EXERCISE ▸ Output only the line that contains "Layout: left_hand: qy" and the lines after it, all verbatim, through the last one below.

DATA ▸
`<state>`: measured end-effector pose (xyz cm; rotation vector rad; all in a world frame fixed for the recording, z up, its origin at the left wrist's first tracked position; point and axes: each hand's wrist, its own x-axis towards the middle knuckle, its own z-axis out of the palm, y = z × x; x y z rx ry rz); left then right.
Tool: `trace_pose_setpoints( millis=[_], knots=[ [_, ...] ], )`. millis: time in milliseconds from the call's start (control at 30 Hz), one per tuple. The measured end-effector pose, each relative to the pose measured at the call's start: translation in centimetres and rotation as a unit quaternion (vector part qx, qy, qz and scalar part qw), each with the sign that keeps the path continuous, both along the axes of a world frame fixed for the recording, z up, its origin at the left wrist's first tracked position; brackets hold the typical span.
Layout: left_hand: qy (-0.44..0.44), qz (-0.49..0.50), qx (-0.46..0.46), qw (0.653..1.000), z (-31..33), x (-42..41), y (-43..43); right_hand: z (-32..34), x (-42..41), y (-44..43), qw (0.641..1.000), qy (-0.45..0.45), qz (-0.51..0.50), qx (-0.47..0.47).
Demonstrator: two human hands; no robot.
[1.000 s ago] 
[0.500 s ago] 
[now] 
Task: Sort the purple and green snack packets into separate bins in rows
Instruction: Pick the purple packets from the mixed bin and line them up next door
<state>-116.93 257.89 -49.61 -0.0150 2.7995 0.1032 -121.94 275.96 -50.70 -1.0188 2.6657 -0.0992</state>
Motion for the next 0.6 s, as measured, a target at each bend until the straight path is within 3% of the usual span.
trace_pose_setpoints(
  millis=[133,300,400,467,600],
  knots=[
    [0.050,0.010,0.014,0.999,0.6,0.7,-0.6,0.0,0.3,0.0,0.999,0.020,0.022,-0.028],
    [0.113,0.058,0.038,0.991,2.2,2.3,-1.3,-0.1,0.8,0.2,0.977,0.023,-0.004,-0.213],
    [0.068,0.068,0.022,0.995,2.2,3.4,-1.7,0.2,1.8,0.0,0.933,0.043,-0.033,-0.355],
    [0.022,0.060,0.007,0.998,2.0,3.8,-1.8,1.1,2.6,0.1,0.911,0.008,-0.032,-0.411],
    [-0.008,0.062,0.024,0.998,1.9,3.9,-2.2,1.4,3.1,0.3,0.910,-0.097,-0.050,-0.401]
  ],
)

EXERCISE RESULT ▸
Layout: left_hand: qy (-0.44..0.44), qz (-0.49..0.50), qx (-0.46..0.46), qw (0.653..1.000), z (-31..33), x (-42..41), y (-43..43); right_hand: z (-32..34), x (-42..41), y (-44..43), qw (0.641..1.000), qy (-0.45..0.45), qz (-0.51..0.50), qx (-0.47..0.47).
Demonstrator: two human hands; no robot.
[1.000 s ago] 
[0.500 s ago] 
[now] 
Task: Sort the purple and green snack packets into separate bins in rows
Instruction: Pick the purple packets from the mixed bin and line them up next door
<state>-116.93 257.89 -49.61 -0.0150 2.7995 0.1032 -121.94 275.96 -50.70 -1.0188 2.6657 -0.0992</state>
Motion for the next 0.6 s, as measured, a target at each bend until the straight path is within 3% of the usual span.
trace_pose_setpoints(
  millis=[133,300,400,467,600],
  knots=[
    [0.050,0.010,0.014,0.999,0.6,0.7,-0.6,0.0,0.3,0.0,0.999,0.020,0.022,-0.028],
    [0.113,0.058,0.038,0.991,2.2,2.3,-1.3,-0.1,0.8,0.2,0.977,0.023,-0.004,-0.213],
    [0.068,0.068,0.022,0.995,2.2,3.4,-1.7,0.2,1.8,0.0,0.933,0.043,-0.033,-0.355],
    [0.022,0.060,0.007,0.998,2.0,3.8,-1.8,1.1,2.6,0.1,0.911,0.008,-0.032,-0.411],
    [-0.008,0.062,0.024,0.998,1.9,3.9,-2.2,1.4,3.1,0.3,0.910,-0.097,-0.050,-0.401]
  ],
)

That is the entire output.